▶ [Exercise] Quote exactly, and only, the lines from the one containing "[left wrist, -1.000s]" through the end of the material below. Skip pictures.

▶ [Dataset section]
"""
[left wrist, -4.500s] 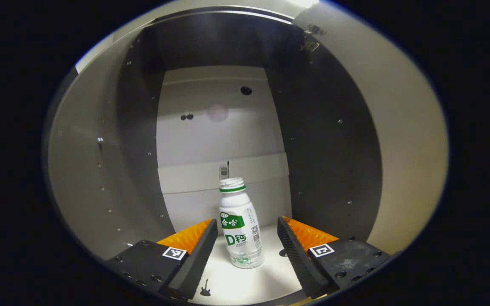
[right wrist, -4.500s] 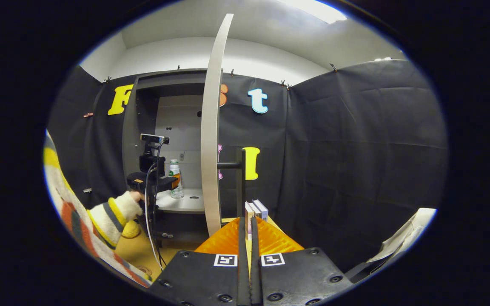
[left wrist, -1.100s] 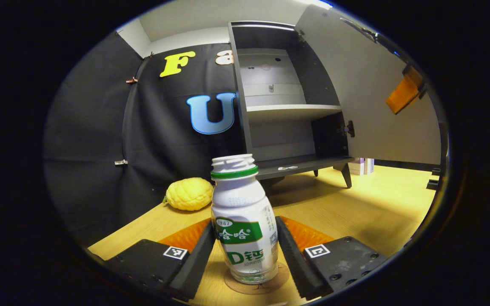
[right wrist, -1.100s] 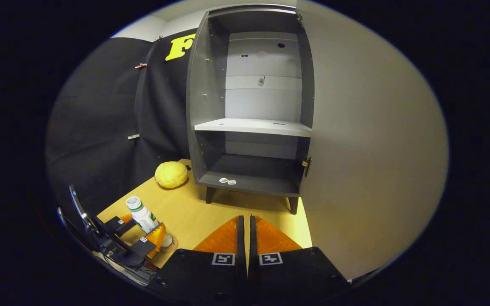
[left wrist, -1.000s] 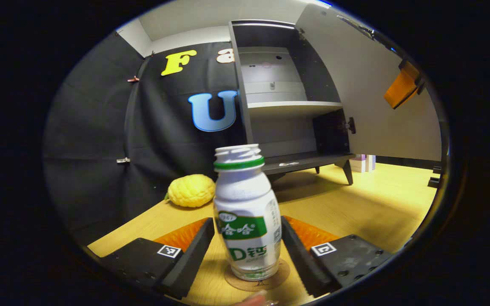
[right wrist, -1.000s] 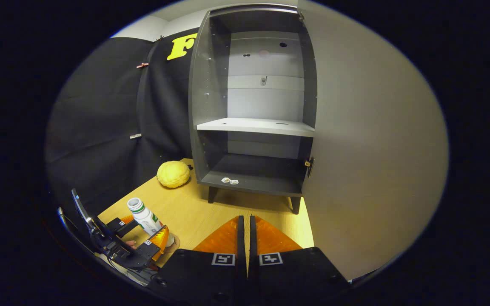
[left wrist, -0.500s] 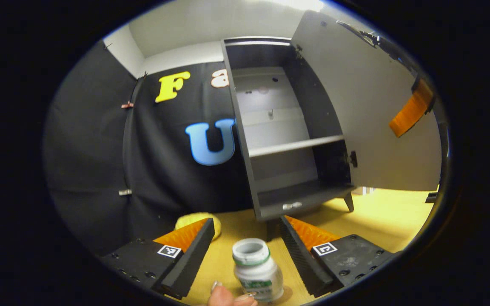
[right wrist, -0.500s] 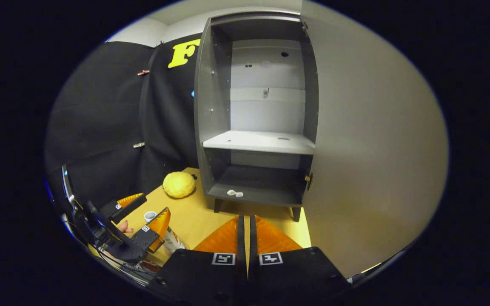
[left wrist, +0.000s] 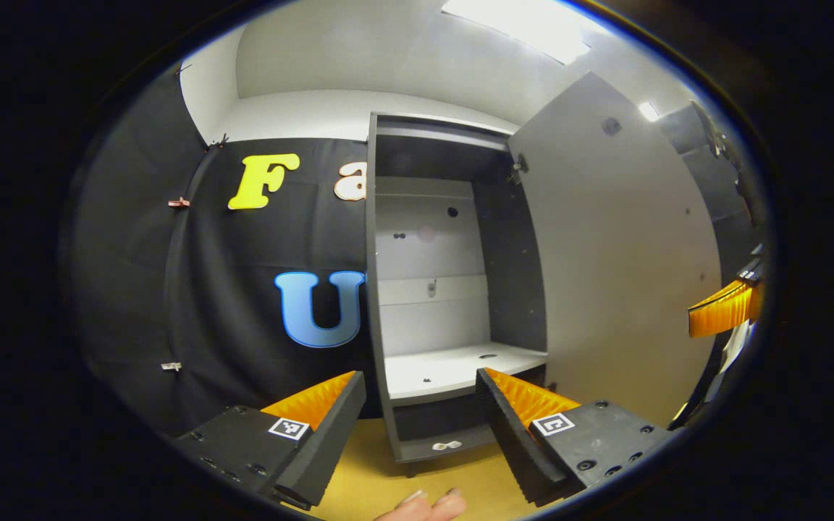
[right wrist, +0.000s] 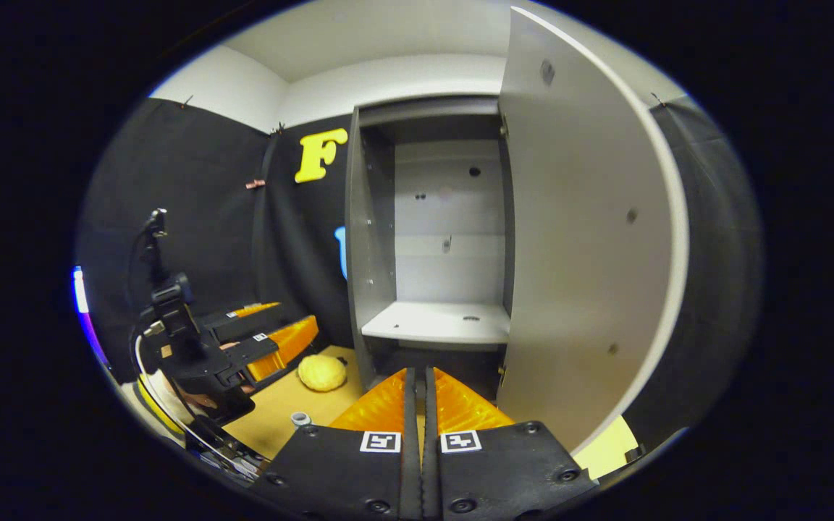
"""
▶ [Answer to this problem]
[left wrist, -1.000s] 
[right wrist, -1.000s] 
[left wrist, -0.500s] 
[right wrist, -0.500s] 
[left wrist, +0.000s] 
[right wrist, +0.000s] 

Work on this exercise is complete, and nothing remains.